### TASK ITEM
Repeat the full listing, word for word.

### DATASET EXCERPT
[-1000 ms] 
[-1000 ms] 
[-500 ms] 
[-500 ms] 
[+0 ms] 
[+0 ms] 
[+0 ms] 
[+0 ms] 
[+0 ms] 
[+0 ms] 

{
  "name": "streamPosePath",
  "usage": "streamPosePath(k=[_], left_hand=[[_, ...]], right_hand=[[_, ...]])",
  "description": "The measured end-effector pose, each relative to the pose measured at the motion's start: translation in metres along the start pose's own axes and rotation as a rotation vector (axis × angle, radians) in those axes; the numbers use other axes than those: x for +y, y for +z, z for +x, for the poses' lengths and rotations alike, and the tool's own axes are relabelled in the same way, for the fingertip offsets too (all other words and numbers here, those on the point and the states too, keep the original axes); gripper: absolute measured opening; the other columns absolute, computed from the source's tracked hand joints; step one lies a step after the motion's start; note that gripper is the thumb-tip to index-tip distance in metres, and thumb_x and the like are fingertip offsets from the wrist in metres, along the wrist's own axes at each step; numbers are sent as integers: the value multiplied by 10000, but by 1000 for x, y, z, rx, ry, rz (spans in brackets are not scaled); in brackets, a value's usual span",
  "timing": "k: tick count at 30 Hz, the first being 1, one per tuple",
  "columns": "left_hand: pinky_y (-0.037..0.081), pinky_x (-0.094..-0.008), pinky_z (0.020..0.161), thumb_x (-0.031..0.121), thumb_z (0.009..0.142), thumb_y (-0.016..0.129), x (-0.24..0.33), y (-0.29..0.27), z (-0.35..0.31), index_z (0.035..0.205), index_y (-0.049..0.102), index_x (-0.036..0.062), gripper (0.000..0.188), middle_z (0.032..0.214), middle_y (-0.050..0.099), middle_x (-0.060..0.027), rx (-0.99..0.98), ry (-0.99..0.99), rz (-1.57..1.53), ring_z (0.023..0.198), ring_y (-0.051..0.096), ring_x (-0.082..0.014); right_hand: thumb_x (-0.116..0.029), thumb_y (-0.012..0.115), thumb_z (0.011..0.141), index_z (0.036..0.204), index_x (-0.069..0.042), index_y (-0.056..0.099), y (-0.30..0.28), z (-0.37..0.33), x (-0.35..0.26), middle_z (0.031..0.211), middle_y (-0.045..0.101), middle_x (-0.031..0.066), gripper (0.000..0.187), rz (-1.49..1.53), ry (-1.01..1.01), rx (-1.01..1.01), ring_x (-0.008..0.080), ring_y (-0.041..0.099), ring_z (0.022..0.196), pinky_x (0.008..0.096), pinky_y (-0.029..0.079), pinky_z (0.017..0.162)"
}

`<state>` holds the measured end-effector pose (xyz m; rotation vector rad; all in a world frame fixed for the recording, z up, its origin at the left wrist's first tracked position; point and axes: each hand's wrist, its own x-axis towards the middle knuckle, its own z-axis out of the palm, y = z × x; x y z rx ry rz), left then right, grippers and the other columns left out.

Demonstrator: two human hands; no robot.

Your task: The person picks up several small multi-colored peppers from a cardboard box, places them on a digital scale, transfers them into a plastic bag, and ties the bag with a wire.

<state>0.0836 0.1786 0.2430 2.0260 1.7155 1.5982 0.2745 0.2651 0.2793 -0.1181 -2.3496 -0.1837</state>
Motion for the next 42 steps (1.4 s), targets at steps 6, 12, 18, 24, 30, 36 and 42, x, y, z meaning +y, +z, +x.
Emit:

### RESULT FOR THIS EXERCISE
[-1000 ms] 
[-1000 ms] 
[-500 ms] 
[-500 ms] 
[+0 ms] 
[+0 ms] 
[+0 ms] 
[+0 ms] 
[+0 ms] 
[+0 ms] 

{
  "name": "streamPosePath",
  "usage": "streamPosePath(k=[_], left_hand=[[_, ...]], right_hand=[[_, ...]])",
  "description": "The measured end-effector pose, each relative to the pose measured at the motion's start: translation in metres along the start pose's own axes and rotation as a rotation vector (axis × angle, radians) in those axes; the numbers use other axes than those: x for +y, y for +z, z for +x, for the poses' lengths and rotations alike, and the tool's own axes are relabelled in the same way, for the fingertip offsets too (all other words and numbers here, those on the point and the states too, keep the original axes); gripper: absolute measured opening; the other columns absolute, computed from the source's tracked hand joints; step one lies a step after the motion's start; note that gripper is the thumb-tip to index-tip distance in metres, and thumb_x and the like are fingertip offsets from the wrist in metres, along the wrist's own axes at each step; numbers are sent as integers: the value multiplied by 10000, but by 1000 for x, y, z, rx, ry, rz (spans in brackets are not scaled); in brackets, a value's usual span",
  "timing": "k: tick count at 30 Hz, the first being 1, one per tuple",
  "columns": "left_hand: pinky_y (-0.037..0.081), pinky_x (-0.094..-0.008), pinky_z (0.020..0.161), thumb_x (-0.031..0.121), thumb_z (0.009..0.142), thumb_y (-0.016..0.129), x (-0.24..0.33), y (-0.29..0.27), z (-0.35..0.31), index_z (0.035..0.205), index_y (-0.049..0.102), index_x (-0.036..0.062), gripper (0.000..0.188), middle_z (0.032..0.214), middle_y (-0.050..0.099), middle_x (-0.060..0.027), rx (-0.99..0.98), ry (-0.99..0.99), rz (-1.57..1.53), ring_z (0.023..0.198), ring_y (-0.051..0.096), ring_x (-0.082..0.014); right_hand: thumb_x (-0.116..0.029), thumb_y (-0.012..0.115), thumb_z (0.011..0.141), index_z (0.036..0.204), index_x (-0.069..0.042), index_y (-0.056..0.099), y (-0.30..0.28), z (-0.37..0.33), x (-0.35..0.26), middle_z (0.031..0.211), middle_y (-0.045..0.101), middle_x (-0.031..0.066), gripper (0.000..0.187), rz (-1.49..1.53), ry (-1.01..1.01), rx (-1.01..1.01), ring_x (-0.008..0.080), ring_y (-0.041..0.099), ring_z (0.022..0.196), pinky_x (0.008..0.096), pinky_y (-0.029..0.079), pinky_z (0.017..0.162)"
}

`<state>` holds the measured end-effector pose (xyz m; rotation vector rad; all in a world frame fixed for the recording, z up, its origin at the left wrist's first tracked position; point and axes: each hand's wrist, its own x-axis towards the middle knuckle, its own z-axis out of the palm, y = z × x; x y z rx ry rz), left then right, grippers and the other columns left out.

Demonstrator: two human hands; no robot.

Your task: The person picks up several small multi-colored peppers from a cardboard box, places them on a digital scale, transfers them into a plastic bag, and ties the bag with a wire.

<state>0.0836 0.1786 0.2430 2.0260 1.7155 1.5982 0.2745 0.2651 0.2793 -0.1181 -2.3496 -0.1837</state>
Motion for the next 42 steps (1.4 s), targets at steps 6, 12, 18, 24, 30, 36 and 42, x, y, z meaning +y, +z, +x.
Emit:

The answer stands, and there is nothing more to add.